Women and the Jewish population are also absent, not only from the historiography, but also in public memory and monuments. Blobaum dedicates an entire chapter to women’s roles in the home front, highlighting their participation in the labor force and in advocating for social justice.
“The resurrection of an independent Polish state in the aftermath of the First World War was accompanied by the establishment of equal political rights and suffrage for women, a cause that had minimal support before the war but was accepted after the war with little public debate or dissent,” Blobaum said.
Press censorship during the
war proved to be challenging as Blobaum conducted research for the book over
the last 10 years. In addition to the press, he utilized archives, local
government records, memoirs and diaries to compile the history.

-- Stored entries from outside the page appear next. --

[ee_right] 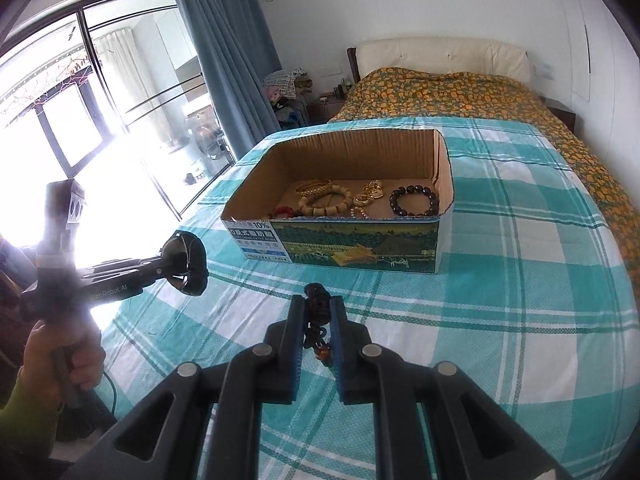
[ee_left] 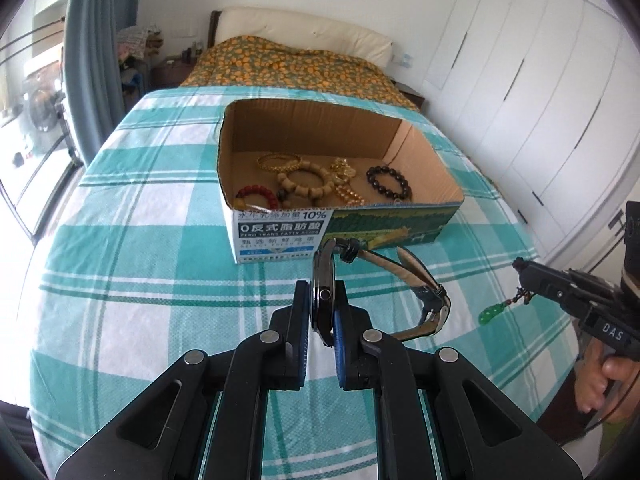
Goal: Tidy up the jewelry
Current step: 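Carry wristwatch and jade pendant into the box and open both tools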
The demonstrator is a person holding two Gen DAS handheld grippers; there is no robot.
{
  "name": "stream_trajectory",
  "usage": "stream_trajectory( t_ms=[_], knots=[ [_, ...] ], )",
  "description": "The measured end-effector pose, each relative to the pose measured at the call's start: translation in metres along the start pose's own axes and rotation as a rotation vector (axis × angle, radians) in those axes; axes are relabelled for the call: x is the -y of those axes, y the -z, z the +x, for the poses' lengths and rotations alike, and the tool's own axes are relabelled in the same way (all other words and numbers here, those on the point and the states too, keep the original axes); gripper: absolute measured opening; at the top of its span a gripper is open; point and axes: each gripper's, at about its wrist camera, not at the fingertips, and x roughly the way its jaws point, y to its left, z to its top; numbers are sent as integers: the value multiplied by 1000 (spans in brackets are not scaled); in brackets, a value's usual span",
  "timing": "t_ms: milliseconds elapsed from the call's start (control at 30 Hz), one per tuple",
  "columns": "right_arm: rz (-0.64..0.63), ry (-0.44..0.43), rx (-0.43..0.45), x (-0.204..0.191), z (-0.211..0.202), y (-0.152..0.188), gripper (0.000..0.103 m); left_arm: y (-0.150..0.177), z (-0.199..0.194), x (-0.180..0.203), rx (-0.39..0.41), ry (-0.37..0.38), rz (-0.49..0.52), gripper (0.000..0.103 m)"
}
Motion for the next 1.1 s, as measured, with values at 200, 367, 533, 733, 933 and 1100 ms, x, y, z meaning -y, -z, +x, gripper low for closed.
stream_trajectory(
  t_ms=[200, 367, 533, 733, 933, 1100],
  knots=[
    [-1, -16, 28, 6, -5, -34, 13, -30, -8, -3, 23, 8, -5, 9],
    [-11, -45, 78, 6, -10, -86, 13, -66, -13, -4, 61, 0, 2, 9],
    [-39, -39, 88, 3, 6, -130, 13, -97, 5, -4, 60, -14, 16, 9],
    [-24, -22, 14, 17, 63, -151, 13, -114, 50, -8, 12, -47, 15, 9],
    [-34, 17, -81, 32, 124, -147, 15, -112, 90, -11, -43, -106, 41, 12],
    [-32, 110, -51, 40, 130, -142, 46, -105, 87, -10, -7, -171, 54, 83]
  ],
)
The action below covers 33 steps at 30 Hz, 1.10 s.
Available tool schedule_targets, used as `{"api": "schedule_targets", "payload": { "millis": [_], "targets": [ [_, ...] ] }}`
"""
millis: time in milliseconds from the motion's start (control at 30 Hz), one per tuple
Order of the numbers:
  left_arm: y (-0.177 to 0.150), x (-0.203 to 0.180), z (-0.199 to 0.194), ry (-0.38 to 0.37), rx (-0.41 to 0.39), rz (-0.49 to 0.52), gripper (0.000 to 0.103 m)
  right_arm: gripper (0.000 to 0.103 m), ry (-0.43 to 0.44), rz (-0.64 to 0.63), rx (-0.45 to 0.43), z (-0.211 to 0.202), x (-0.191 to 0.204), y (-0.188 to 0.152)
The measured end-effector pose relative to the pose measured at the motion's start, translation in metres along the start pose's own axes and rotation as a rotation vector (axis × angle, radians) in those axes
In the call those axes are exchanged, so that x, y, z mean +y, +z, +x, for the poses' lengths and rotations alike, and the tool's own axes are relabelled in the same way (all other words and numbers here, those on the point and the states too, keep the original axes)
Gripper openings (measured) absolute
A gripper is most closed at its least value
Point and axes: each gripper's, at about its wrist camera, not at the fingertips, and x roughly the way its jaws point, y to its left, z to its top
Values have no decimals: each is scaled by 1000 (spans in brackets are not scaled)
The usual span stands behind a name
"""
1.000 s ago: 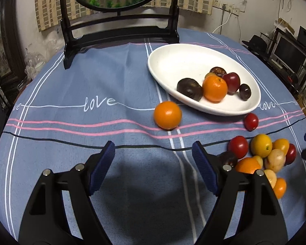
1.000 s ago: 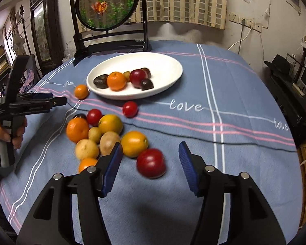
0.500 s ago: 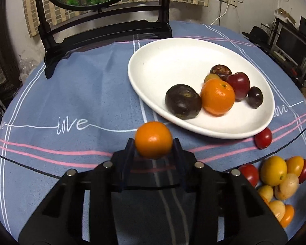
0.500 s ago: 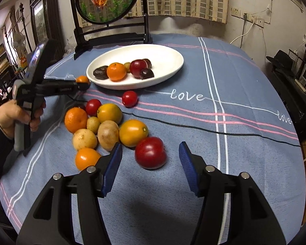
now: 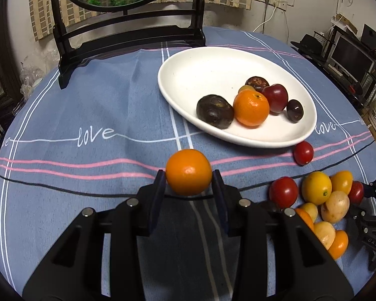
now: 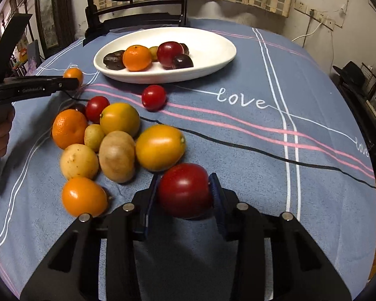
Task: Organize fruits
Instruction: 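Grasp a tangerine with the left tool while the right tool grasps a red tomato, then place the tangerine and tomato on the white plate and open both tools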
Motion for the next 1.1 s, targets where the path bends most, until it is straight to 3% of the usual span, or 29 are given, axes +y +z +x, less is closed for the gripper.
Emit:
{"api": "schedule_targets", "payload": {
  "millis": [267,433,567,700,900,1100],
  "targets": [
    [-9,3,-14,-9,-2,-4,38,39,-10,28,-42,-22,-6,-4],
    [-15,-3,-32,-24,-24,11,38,39,-12,29,-114,-46,-4,0],
    [-9,-11,-48,-40,-60,27,38,39,-9,10,-199,-65,0,16],
    [5,-21,-59,-56,-97,48,38,39,-9,-29,-227,-67,7,40],
    [33,-36,-43,-76,-104,69,39,39,17,-70,-269,-48,20,80],
    [54,-37,-4,-15,-77,59,39,39,36,-97,-184,9,32,111]
  ]
}}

“Because dealing with Polish history at this time involved the use of multiple
languages—Polish, Russian and German, in particular, I had to work in a number
of different archives,” Blobaum said. “Even though a lot of what had existed before
1939 was destroyed during the Second World War, there were still some things
that were eventually retrieved, especially from Russia and from private
collections, or had been distributed in multiple copies that I could use.”
The idea for the book’s
title came to Blobaum after reading a Polish novel of the same title by Tadeusz
Konwicki about an instance of opposition to Communism that took the form of
self-immolation.
“I read the novel in the 1970s, and the title always stuck with me,” Blobaum
said. “I chose it for its sense of irony because Poles frequently think of the
Second World War as apocalyptic, but they don’t see the First World War in any
kind of similar terms. In part, the use of that title was to draw this contrast
to the Second World War, but also to say that
the first (world war) was apocalyptic in ways as well.”
Published by Cornell University Press, “A Minor Apocalypse: Warsaw during the First World War” is available now.